## Task description
Check every line of the material below for the string "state", and return the ones that have it.

┏━━

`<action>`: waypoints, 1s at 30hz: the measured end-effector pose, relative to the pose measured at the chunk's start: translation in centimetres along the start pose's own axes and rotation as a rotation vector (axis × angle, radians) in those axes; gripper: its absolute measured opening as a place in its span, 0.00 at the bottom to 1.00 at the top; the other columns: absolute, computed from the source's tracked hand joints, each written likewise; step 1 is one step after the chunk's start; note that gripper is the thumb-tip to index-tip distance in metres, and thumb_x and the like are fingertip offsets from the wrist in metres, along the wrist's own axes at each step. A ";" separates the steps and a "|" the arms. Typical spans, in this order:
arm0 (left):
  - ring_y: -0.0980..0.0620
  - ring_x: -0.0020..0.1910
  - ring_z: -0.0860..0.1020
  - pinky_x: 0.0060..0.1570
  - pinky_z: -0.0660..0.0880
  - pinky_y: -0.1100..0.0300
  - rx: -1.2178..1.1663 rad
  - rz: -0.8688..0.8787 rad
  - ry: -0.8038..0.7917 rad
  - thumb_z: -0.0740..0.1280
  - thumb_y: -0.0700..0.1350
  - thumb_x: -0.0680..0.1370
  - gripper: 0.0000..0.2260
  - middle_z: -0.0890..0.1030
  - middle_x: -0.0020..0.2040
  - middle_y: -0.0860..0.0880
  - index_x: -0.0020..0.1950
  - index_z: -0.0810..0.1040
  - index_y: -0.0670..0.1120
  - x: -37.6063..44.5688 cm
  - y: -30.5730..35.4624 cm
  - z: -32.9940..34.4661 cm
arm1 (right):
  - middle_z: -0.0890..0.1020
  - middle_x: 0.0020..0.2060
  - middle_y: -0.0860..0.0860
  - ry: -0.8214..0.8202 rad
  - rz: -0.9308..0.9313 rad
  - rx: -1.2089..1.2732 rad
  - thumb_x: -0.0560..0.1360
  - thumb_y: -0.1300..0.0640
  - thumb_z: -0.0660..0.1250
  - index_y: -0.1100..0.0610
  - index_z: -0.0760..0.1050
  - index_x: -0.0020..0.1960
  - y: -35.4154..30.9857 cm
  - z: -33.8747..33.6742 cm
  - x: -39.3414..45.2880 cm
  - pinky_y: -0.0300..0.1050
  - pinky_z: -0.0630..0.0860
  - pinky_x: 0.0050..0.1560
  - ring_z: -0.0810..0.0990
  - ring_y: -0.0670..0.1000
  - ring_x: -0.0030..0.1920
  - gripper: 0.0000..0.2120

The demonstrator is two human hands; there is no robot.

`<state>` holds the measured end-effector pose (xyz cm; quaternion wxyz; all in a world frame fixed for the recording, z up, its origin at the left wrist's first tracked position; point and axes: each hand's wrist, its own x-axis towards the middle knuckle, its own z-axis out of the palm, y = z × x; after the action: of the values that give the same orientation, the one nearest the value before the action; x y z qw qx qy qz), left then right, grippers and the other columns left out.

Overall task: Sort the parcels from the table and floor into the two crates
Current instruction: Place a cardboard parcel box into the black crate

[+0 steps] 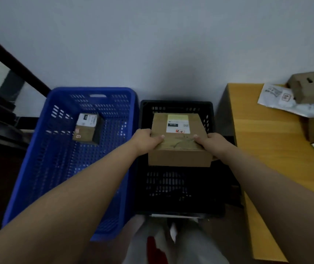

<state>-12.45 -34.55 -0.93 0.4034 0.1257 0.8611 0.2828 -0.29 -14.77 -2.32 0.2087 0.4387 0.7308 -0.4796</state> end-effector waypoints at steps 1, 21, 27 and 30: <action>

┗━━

## Exercise output
`<state>` holds the measured end-effector pose (xyz cm; quaternion wxyz; all in a world frame fixed for the recording, z up, its origin at the left wrist's first tracked position; point and axes: each hand's wrist, its own x-axis towards the middle knuckle, its own z-axis out of the palm, y = z × x; after the action: of the values that give the same orientation, the one nearest the value before the action; x y z qw qx qy qz), left then right, grippers and the other columns left out.
<state>-12.45 -34.55 -0.93 0.4034 0.1257 0.8611 0.2828 -0.29 -14.77 -2.32 0.2087 0.4387 0.7308 -0.4796</state> end-effector waypoints at steps 1, 21, 27 and 30: <action>

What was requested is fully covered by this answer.